Le successive lotte guelfe e ghibelline lasciarono la Valsassina logorata e desiderosa di pace e di una certa autonomia: gli abitanti costituirono una Comunità ordinata da statuti improntati sulle antiche norme romane e riconosciuti dai Visconti. In seguito alla guerra fra Milano e Venezia, la Valsassina rimase possesso del duca Francesco Sforza che dovette però cedere alla Serenissima la Valtaleggio, la Valtorta e la Valle di Averara e che, per dare impulso alle attività agricole e commerciali compromesse dalle vicende belliche, modificò i primitivi statuti (1459). 

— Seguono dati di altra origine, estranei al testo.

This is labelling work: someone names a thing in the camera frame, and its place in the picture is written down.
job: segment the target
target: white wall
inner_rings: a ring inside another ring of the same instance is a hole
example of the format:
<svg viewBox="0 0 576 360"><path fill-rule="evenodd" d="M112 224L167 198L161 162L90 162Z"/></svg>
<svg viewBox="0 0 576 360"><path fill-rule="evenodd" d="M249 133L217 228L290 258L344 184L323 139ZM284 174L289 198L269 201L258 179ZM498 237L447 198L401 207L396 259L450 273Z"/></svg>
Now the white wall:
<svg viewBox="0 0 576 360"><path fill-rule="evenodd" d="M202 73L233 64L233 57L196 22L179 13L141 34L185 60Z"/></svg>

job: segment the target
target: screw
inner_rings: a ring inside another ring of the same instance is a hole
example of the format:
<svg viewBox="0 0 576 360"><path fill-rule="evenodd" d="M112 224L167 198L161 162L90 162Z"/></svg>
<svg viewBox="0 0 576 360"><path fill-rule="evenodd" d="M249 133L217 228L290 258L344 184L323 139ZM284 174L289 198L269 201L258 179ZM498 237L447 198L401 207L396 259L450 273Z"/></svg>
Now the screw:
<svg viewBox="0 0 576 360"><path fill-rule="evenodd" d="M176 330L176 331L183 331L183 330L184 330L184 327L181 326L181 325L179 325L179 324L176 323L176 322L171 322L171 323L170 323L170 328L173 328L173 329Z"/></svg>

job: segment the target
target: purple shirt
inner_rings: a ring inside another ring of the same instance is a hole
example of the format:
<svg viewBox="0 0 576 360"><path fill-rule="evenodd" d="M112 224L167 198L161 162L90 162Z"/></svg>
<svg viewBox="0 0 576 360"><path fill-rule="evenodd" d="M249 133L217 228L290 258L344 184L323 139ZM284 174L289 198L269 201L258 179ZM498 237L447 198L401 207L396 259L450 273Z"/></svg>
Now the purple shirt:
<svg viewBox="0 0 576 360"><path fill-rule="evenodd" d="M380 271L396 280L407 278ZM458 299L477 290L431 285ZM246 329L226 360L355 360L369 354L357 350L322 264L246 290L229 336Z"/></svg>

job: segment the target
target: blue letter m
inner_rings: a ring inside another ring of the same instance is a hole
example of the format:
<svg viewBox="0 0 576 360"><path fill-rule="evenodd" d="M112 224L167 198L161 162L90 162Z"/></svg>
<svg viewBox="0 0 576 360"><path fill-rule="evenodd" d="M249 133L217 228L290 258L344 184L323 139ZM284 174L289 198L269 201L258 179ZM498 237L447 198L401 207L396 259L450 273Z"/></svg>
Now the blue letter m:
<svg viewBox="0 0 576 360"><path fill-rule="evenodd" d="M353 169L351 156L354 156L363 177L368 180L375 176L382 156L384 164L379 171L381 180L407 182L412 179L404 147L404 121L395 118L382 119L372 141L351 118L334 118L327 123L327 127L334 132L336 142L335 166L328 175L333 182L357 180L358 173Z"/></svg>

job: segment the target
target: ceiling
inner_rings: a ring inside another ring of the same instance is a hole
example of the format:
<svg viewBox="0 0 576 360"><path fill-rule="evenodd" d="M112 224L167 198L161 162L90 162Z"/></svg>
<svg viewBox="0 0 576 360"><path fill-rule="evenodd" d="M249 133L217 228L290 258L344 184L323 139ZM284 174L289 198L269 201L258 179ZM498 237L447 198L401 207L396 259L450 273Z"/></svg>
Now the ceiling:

Nei secoli successivi le vicende che implicarono la Lombardia, interessarono anche queste terre: la dominazione francese, la partecipazioni dei Valligiani alla costruzione del Forte di Fuentes per evitare l'invasione dei Grigioni (alleati di Francia e Venezia contro la Spagna), ed infine la drammatica calata dei Lanzichenecchi e la temibile peste "manzoniana" che seminò strage nell'altopiano con la morte di intere famiglie. 
Chiusa la parentesi napoleonica, cominciò ad affermarsi l’aspirazione alla libertà e nelle lotte risorgimentali, notevole fu il contributo fornito dai paesi e singoli cittadini. Basti ricordare che a tal proposito Giuseppe Arrigoni, ingegnere e storico introbiese e Tranquillo Baruffaldi di Barzio. 
Dopo la crisi del 1800, provocata dal crollo ferrifero, si delineò in questo secolo la ripresa che, superate le due guerre cui le popolazioni diedero gran contributo di sangue e di valore, portò il territorio al benessere odierno.
Negli ultimi trent’anni, prima per volontà locale poi per leggi dello Stato, è risorta dalle ceneri delle antiche libere "Comunità" la Comunità Montana, che lavora oggi per il riequilibrio ed il futuro del territorio.